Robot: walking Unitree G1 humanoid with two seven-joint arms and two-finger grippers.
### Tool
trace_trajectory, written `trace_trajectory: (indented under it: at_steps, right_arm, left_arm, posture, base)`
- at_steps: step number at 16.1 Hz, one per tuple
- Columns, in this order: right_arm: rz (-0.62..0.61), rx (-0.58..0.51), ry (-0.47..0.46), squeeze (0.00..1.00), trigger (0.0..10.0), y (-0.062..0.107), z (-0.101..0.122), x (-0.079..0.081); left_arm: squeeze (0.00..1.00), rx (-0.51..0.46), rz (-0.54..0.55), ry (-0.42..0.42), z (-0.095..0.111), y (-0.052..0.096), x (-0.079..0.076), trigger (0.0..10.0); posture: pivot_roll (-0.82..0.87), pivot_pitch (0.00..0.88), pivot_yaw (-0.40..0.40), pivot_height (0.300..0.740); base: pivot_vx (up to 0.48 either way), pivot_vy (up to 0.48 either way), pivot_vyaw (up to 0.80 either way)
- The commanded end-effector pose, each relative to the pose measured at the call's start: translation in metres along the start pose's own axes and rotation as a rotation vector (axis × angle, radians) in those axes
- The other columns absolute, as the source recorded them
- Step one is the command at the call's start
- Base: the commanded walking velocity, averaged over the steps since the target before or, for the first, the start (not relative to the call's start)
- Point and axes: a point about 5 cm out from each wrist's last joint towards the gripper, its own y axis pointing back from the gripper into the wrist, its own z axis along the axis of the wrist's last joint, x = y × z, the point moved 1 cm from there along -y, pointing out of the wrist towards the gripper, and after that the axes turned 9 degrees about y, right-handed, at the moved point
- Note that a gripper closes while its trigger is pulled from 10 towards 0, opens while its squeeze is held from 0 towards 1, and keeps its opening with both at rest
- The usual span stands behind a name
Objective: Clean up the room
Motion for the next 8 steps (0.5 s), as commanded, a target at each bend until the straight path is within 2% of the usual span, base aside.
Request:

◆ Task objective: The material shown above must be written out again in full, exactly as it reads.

◆ Exercise solution:
Robot: walking Unitree G1 humanoid with two seven-joint arms and two-finger grippers.
### Tool
trace_trajectory, written `trace_trajectory: (indented under it: at_steps, right_arm, left_arm, posture, base)`
- at_steps: step number at 16.1 Hz, one per tuple
- Columns, in this order: right_arm: rz (-0.62..0.61), rx (-0.58..0.51), ry (-0.47..0.46), squeeze (0.00..1.00), trigger (0.0..10.0), y (-0.062..0.107), z (-0.101..0.122), x (-0.079..0.081); left_arm: squeeze (0.00..1.00), rx (-0.51..0.46), rz (-0.54..0.55), ry (-0.42..0.42), z (-0.095..0.111), y (-0.052..0.096), x (-0.079..0.076), trigger (0.0..10.0); posture: pivot_roll (-0.82..0.87), pivot_pitch (0.00..0.88), pivot_yaw (-0.40..0.40), pivot_height (0.300..0.740); base: pivot_vx (up to 0.48 either way), pivot_vy (up to 0.48 either way), pivot_vyaw (up to 0.80 either way)
- The commanded end-effector pose, each relative to the pose measured at the call's start: translation in metres along the start pose's own axes and rotation as a rotation vector (axis × angle, radians) in those axes
- The other columns absolute, as the source recorded them
- Step one is the command at the call's start
- Base: the commanded walking velocity, averaged over the steps since the target before or, for the first, the start (not relative to the call's start)
- Point and axes: a point about 5 cm out from each wrist's last joint towards the gripper, its own y axis pointing back from the gripper into the wrist, its own z axis along the axis of the wrist's last joint, x = y × z, the point moved 1 cm from there along -y, pointing out of the wrist towards the gripper, and after that the axes turned 9 degrees about y, right-handed, at the moved point
- Note that a gripper closes while its trigger is pulled from 10 towards 0, opens while its squeeze is held from 0 towards 1, and keeps its opening with both at rest
- The usual span stands behind a name
Objective: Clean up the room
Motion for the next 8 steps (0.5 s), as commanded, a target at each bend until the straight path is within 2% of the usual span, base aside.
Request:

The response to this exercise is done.